Data items
- Opening Delimiter -

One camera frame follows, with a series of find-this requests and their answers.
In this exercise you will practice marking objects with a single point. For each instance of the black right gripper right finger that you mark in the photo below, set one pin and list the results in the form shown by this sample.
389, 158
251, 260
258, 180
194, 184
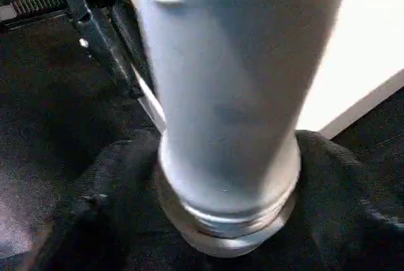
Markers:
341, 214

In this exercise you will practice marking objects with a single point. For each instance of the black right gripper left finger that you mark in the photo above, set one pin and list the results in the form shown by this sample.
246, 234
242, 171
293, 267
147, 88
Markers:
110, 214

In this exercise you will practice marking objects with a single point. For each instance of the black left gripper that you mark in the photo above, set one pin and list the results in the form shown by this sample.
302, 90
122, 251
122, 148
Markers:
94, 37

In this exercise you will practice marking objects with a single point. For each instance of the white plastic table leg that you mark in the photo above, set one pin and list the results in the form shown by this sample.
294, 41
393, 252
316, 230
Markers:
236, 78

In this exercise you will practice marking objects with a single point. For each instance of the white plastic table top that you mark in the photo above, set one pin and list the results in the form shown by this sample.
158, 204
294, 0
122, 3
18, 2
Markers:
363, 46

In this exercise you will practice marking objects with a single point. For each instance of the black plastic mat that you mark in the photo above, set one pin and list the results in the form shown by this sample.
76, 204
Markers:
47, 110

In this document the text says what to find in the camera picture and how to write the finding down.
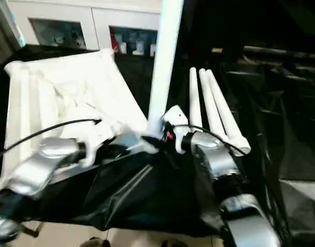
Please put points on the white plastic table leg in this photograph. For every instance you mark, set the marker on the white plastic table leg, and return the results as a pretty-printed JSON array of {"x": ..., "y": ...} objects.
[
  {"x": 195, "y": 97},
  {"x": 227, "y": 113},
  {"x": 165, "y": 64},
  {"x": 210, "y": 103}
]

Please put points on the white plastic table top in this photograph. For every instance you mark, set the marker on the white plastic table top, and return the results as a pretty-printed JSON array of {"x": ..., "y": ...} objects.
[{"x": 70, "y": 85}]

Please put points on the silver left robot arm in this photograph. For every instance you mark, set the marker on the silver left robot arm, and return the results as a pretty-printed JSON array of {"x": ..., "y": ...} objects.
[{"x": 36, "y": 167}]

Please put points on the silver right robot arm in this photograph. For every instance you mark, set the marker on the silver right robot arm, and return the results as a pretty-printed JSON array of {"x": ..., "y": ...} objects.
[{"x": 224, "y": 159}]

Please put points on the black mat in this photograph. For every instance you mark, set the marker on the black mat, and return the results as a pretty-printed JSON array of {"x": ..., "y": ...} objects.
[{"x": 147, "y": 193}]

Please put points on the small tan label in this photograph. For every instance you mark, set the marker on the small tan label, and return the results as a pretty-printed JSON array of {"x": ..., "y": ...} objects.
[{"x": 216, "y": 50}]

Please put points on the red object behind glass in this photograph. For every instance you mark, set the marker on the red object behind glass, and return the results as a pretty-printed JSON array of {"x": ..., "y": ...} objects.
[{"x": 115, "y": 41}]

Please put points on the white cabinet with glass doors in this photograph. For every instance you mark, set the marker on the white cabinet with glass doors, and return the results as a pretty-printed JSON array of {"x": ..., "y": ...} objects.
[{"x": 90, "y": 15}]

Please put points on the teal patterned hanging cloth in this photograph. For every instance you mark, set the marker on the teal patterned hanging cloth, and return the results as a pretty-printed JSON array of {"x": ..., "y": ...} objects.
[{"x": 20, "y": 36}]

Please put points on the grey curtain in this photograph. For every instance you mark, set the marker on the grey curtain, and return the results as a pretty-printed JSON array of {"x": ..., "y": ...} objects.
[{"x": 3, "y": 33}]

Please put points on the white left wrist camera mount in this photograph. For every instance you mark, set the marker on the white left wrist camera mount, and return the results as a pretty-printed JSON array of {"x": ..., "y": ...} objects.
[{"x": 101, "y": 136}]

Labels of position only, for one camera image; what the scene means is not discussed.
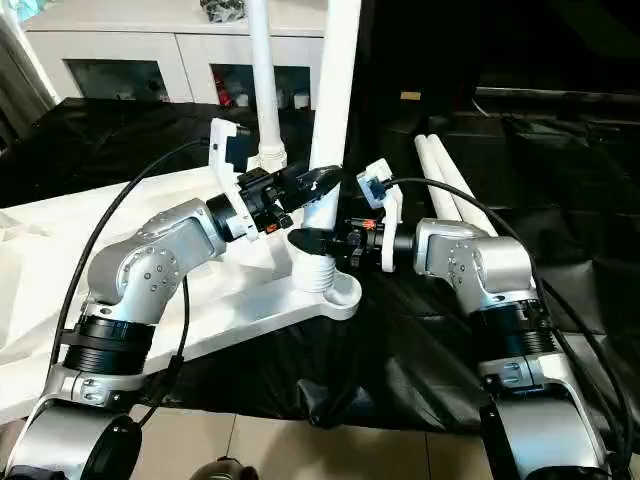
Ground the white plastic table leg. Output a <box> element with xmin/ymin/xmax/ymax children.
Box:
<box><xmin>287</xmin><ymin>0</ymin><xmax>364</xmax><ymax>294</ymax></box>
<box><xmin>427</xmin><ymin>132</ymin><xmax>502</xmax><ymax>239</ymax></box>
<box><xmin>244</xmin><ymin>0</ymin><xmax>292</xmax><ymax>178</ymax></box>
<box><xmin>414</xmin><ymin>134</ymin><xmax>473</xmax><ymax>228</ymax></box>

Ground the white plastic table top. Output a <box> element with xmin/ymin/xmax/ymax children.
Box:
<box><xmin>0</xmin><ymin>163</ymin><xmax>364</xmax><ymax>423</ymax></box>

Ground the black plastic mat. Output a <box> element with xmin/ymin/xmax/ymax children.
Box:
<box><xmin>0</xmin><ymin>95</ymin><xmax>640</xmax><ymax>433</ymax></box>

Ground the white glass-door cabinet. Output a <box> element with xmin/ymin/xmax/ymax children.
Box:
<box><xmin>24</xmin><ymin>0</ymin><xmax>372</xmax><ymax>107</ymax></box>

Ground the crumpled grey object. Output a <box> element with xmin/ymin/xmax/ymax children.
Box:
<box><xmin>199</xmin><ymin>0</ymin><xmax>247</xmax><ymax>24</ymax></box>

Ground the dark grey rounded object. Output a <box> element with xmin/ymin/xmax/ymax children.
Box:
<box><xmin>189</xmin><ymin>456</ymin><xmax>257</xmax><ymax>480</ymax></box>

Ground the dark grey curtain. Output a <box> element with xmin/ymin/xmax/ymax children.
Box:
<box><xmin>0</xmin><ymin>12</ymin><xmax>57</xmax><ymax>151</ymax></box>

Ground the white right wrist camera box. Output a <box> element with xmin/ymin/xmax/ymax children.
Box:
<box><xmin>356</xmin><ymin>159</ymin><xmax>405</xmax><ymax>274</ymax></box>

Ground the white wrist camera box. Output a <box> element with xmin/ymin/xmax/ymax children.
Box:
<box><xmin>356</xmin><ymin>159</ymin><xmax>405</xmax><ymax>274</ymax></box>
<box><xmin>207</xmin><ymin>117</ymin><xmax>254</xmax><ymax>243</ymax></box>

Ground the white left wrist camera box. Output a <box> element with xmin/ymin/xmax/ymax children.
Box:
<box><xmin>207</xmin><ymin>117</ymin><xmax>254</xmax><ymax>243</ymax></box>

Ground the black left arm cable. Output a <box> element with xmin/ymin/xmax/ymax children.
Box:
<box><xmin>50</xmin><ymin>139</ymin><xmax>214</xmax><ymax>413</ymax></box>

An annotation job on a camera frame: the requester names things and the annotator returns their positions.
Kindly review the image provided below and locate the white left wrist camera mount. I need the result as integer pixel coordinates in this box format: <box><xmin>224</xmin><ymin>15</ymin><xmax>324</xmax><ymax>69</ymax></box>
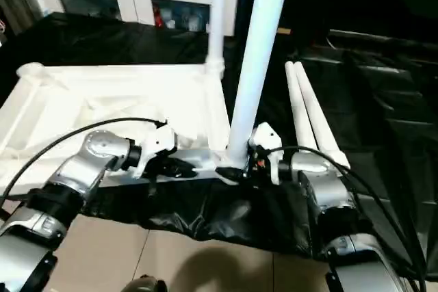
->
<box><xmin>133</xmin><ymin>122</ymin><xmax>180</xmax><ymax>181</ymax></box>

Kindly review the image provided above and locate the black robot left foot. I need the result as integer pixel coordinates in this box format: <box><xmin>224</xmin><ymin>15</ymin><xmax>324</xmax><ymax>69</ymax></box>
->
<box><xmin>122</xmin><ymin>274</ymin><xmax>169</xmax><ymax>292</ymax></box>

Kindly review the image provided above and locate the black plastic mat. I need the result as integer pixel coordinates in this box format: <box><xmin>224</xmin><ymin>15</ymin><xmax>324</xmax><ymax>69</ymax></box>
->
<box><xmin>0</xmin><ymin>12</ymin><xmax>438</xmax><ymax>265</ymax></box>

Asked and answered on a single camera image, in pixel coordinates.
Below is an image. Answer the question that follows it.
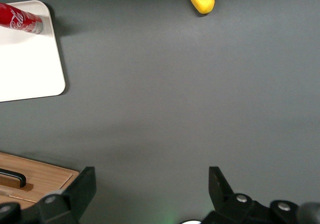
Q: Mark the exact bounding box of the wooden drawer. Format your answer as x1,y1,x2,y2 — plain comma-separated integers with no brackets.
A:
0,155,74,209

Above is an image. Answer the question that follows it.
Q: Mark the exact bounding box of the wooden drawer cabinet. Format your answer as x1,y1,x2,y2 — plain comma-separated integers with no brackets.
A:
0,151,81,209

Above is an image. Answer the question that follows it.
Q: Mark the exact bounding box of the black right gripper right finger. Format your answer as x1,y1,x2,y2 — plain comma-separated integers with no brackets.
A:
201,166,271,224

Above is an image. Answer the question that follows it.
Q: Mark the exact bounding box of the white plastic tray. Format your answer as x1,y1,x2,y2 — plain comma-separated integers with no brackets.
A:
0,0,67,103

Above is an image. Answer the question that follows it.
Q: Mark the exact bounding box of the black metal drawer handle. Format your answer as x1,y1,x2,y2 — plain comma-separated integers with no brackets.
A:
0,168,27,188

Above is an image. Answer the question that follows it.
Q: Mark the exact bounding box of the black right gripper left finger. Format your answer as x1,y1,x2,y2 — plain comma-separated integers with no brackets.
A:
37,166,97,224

- Closing Delimiter -
- Opening Delimiter -

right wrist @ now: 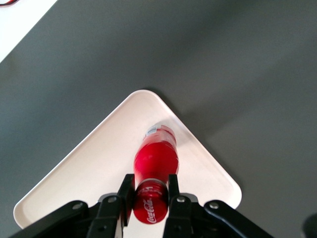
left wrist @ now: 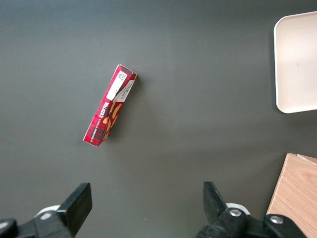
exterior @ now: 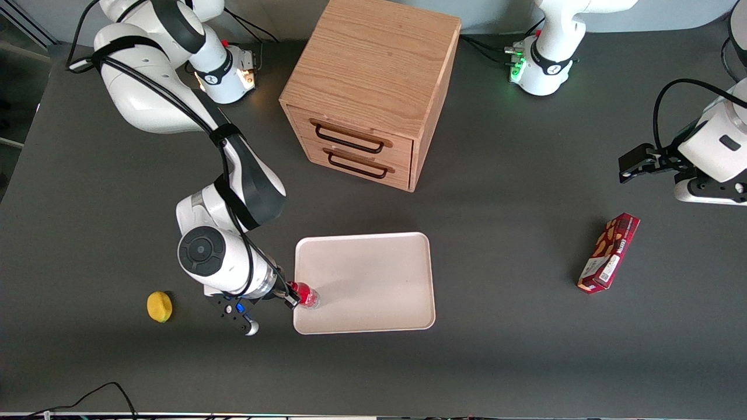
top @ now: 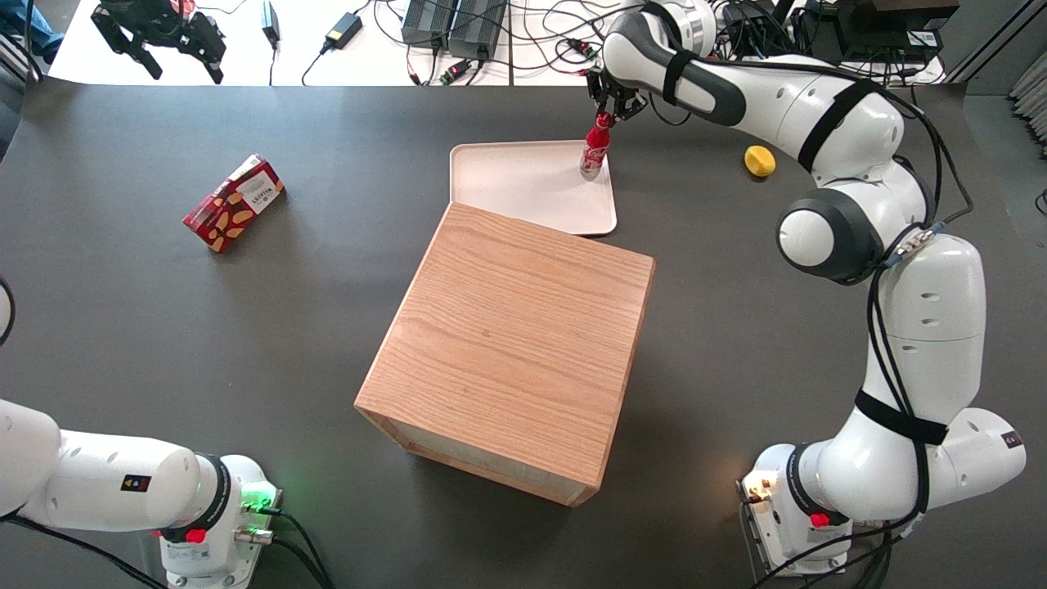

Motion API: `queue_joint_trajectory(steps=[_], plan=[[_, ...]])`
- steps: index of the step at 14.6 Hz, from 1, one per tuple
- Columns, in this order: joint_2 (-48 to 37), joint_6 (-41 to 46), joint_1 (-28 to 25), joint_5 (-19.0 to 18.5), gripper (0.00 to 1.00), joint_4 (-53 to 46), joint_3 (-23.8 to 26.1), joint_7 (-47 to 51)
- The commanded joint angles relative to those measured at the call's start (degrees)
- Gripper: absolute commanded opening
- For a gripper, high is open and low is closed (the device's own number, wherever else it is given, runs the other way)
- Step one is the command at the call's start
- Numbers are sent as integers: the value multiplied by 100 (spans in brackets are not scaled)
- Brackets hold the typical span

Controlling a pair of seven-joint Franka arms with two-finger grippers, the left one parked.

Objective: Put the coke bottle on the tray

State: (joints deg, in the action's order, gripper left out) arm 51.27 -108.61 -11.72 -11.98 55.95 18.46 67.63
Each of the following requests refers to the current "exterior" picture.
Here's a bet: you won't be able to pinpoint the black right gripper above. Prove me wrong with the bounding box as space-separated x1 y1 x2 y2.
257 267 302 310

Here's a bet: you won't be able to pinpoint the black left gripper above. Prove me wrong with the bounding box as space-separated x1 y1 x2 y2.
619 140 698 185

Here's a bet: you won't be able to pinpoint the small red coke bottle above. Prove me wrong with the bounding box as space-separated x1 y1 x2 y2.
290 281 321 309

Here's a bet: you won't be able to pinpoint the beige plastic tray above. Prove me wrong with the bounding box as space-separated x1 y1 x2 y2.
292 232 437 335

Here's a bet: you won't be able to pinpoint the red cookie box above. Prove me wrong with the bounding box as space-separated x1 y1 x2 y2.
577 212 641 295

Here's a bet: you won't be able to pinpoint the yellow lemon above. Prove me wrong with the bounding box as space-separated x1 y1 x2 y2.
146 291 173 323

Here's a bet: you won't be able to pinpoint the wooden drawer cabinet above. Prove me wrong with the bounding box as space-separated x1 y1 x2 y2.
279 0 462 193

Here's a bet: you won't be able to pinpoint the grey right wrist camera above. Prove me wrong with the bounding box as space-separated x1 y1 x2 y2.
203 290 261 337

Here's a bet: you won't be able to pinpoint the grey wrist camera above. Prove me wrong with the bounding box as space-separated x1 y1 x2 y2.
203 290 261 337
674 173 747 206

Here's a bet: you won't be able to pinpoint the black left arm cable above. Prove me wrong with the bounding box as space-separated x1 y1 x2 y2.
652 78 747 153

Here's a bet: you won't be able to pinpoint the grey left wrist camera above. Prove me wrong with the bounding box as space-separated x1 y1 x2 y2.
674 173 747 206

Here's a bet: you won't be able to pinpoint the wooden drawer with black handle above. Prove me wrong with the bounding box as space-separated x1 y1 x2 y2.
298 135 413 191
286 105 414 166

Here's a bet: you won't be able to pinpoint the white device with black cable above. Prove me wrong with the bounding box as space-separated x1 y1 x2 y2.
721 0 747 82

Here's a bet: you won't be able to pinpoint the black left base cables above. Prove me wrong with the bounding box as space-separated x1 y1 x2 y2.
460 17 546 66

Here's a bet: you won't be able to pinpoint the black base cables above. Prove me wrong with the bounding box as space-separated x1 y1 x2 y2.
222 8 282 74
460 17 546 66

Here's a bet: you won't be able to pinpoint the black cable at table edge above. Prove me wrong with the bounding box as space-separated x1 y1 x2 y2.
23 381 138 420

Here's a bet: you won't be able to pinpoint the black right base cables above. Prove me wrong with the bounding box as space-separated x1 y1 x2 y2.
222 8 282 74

- Closing Delimiter -

● Work request
Each line in which the string "pixel" is found must be copied from the data.

● Response to the exercise
Kindly review the image provided below and locate the white left wrist camera mount. I need the result as integer pixel coordinates in this box format: <box><xmin>224</xmin><ymin>15</ymin><xmax>324</xmax><ymax>69</ymax></box>
Kindly review the image provided above and locate the black robot left foot. I need the result as integer pixel coordinates in this box format: <box><xmin>224</xmin><ymin>15</ymin><xmax>324</xmax><ymax>69</ymax></box>
Kindly review the image provided above and locate the black plastic mat. I need the result as integer pixel coordinates in this box format: <box><xmin>224</xmin><ymin>15</ymin><xmax>324</xmax><ymax>69</ymax></box>
Asked and answered on a single camera image, in pixel coordinates.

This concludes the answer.